The condition itself relates to the degradation of cartilage within the knee joint, the padding which sits within the knee and acts as cushioning between the femur and tibia. Cartilage acts a shock absorber for the body as you walk, run and jump and whilst it will degrade naturally over time, the onset of OA can increase this and have an impact on mobility.

Whilst there is no cure for osteoarthritis of the knee there are a number of treatment options available both from a surgical and non-surgical perspective.
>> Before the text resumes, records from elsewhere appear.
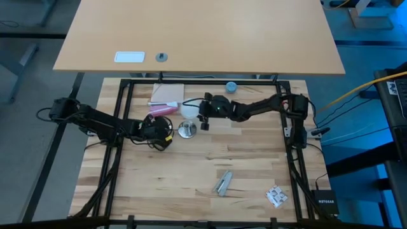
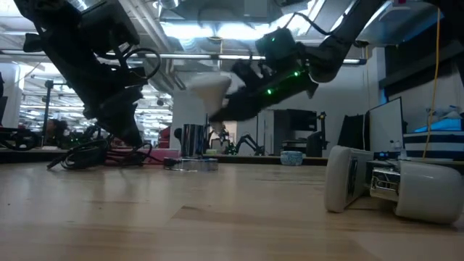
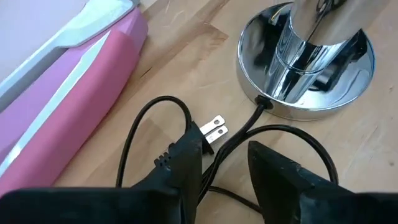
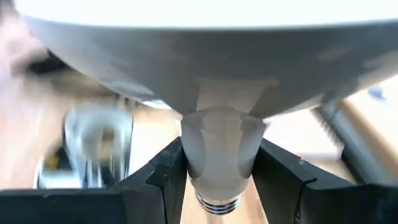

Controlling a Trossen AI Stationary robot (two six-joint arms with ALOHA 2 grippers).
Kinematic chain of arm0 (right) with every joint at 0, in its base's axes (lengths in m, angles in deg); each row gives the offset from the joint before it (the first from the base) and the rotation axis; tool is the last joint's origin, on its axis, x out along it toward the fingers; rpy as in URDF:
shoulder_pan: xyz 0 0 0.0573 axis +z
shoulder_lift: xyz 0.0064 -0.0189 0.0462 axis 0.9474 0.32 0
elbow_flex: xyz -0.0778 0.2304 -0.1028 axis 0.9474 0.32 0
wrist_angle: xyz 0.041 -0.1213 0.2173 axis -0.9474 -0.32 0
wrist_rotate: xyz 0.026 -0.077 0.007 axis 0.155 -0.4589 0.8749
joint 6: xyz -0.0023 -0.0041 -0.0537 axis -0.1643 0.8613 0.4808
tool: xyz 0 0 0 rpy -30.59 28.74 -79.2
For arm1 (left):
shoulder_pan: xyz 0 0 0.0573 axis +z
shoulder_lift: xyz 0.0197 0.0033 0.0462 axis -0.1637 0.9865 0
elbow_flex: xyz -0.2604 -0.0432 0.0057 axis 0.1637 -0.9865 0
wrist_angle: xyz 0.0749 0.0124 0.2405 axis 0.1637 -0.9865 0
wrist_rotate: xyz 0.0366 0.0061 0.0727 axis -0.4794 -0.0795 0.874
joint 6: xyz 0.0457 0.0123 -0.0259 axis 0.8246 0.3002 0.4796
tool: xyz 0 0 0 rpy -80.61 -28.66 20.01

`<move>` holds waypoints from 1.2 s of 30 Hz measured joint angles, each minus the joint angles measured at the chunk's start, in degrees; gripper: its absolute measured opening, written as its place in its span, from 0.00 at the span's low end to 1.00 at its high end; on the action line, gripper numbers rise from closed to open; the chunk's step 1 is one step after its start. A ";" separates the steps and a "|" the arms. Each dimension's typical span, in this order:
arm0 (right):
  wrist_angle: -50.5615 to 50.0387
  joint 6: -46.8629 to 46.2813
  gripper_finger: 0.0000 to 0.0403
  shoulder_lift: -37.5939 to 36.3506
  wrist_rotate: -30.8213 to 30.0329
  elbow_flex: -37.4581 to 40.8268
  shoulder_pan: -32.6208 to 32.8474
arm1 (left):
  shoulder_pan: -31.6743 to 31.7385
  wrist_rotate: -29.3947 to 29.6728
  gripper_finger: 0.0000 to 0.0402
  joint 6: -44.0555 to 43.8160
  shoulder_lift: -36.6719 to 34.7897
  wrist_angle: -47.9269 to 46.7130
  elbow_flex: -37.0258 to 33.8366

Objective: Screw lightbulb
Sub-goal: Remove the lightbulb from the lamp

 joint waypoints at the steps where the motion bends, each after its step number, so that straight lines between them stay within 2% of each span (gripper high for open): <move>1: -2.66 -0.01 0.40 0.00 -0.03 0.00 -0.27 | 0.00 0.00 0.30 -0.63 0.00 0.00 0.00; 4: -8.61 0.02 0.40 0.00 -1.20 0.00 -0.27 | 0.00 0.02 0.31 -1.03 0.00 0.04 0.00; 10: -14.41 0.45 0.40 0.00 -4.25 0.00 -0.12 | 0.00 0.02 0.31 -1.19 0.00 0.35 0.00; 30: -16.31 -1.30 0.41 0.00 -4.52 0.00 -0.10 | -0.02 0.02 0.31 -1.43 0.00 1.03 0.00; 36: -19.60 -2.61 0.52 0.42 -5.01 0.00 -0.10 | -0.02 0.02 0.31 -1.43 0.00 1.03 0.00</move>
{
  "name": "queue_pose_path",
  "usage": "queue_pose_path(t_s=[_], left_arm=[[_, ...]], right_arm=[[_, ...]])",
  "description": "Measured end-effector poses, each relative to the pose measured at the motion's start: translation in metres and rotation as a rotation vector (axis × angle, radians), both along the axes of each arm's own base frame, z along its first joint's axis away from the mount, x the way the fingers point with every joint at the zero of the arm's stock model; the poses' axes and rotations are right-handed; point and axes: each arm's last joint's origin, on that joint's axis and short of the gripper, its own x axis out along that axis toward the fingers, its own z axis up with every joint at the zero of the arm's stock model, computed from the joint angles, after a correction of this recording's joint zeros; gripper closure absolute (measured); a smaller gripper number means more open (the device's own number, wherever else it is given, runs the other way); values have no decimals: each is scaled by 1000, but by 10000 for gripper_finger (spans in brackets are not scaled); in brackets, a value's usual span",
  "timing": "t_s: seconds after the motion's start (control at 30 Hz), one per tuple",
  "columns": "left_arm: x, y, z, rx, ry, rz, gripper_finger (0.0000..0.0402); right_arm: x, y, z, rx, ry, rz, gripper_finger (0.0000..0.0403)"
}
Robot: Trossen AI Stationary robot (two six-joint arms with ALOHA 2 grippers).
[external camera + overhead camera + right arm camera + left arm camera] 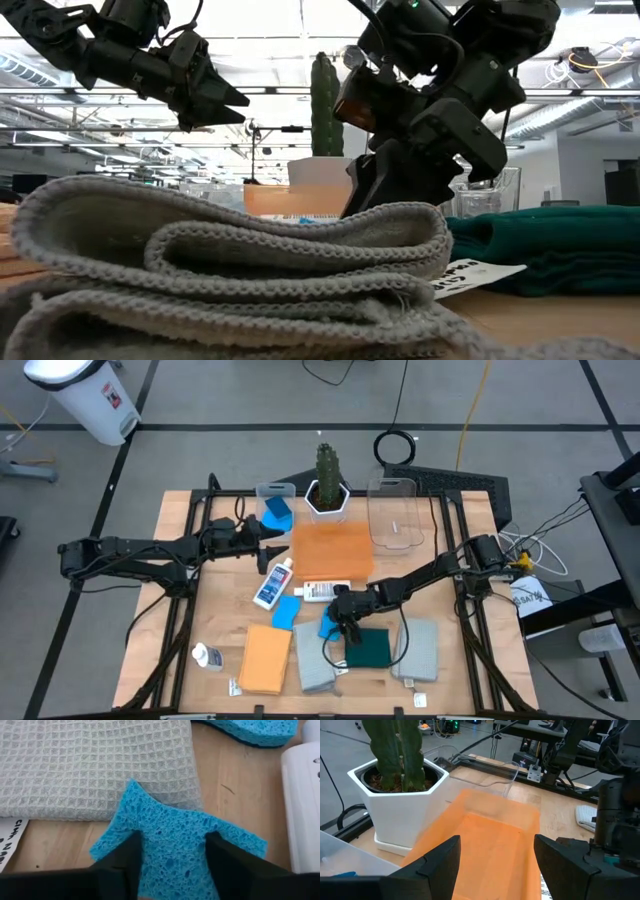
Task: Pick & Place Kitchen Items
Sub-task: Put the blue sponge into the white bin
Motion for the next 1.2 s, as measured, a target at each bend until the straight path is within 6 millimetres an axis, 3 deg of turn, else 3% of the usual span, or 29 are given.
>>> queue_pose_path(t_s=[0.5, 0.9, 1.2], left_arm=[[0, 0, 0, 0, 0, 1, 144], [0, 0, -1, -2, 6, 0, 144], [0, 0, -1, -7, 6, 0, 144]], right_arm=[[3, -11, 5, 65, 12, 39, 397], [4, 15, 62, -96, -245, 179, 401], [0, 24, 66, -86, -248, 200, 402]])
Maintaining a healthy lifestyle can help with your treatment which can work to delay the need for surgery.

Exercise

It may seem counterintuitive that exercise should be beneficial in managing OA as it is movement which causes the pain in the first place, however gentle exercise can help to release endorphins which act as natural painkillers.
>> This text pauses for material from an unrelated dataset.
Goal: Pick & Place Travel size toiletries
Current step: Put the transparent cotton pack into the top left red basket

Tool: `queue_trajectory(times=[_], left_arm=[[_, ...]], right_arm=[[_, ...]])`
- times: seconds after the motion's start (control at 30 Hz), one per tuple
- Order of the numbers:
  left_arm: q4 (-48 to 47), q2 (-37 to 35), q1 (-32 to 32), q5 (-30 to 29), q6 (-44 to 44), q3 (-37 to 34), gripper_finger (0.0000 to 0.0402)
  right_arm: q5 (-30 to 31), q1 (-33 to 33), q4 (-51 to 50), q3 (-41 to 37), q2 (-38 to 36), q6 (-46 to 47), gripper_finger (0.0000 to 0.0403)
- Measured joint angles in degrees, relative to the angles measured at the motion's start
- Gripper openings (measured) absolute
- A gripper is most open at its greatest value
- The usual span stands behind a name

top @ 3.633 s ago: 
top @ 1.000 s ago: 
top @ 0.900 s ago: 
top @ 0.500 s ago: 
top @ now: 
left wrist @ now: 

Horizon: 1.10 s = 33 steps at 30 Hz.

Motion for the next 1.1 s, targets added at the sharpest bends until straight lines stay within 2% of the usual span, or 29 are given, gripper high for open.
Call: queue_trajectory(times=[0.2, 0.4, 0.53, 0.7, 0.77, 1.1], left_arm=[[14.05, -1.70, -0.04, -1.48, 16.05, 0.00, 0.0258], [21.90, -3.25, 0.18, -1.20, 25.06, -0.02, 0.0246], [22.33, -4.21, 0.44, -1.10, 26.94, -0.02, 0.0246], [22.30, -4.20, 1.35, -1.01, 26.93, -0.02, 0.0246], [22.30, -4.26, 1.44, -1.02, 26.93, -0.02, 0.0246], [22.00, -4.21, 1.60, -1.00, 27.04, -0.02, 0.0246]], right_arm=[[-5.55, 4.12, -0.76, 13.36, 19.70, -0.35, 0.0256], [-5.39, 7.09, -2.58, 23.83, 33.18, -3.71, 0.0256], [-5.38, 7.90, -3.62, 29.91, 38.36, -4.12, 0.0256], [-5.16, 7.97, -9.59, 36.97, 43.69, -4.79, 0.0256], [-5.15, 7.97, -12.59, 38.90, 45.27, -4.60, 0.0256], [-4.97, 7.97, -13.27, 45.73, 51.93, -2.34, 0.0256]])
It is also advisable to stay clear of high impact activities such as running and look at swimming or cycling which result in less pressure being placed on the knee joint whilst still allowing you to remain active.

Exercise can help to increase strength in the legs and your overall flexibility which can enhance your overall mobility, focussing on muscle and joint based exercises.

Healthy eating

Healthy eating is essential for everyone but from an OA perspective healthy eating and weight management can help to ease the pain experienced when mobile as there is less pressure being exerted on the knee joint.

The more pressure being placed on the affected knee joint the greater your mobility can be compromised and the greater the pain you may experience.

How a knee brace can help

As a non-surgical and non-invasive treatment the use of a knee brace can help with mobility and ultimately allow you to exercise. These braces work by unloading the pressure on the affected side of the knee where unilateral OA has been diagnosed, effectively reducing the bone on bone contacts experienced which is the source of pain.

By removing the pain element a patient is able to return to some form of normality from every day activities to being out and keeping fit, all of which offer a greater wellbeing to counteract the signs of OA.

If you believe you are suffering from OA then you should seek a professional diagnosis and speak with a medical professional in the first instance.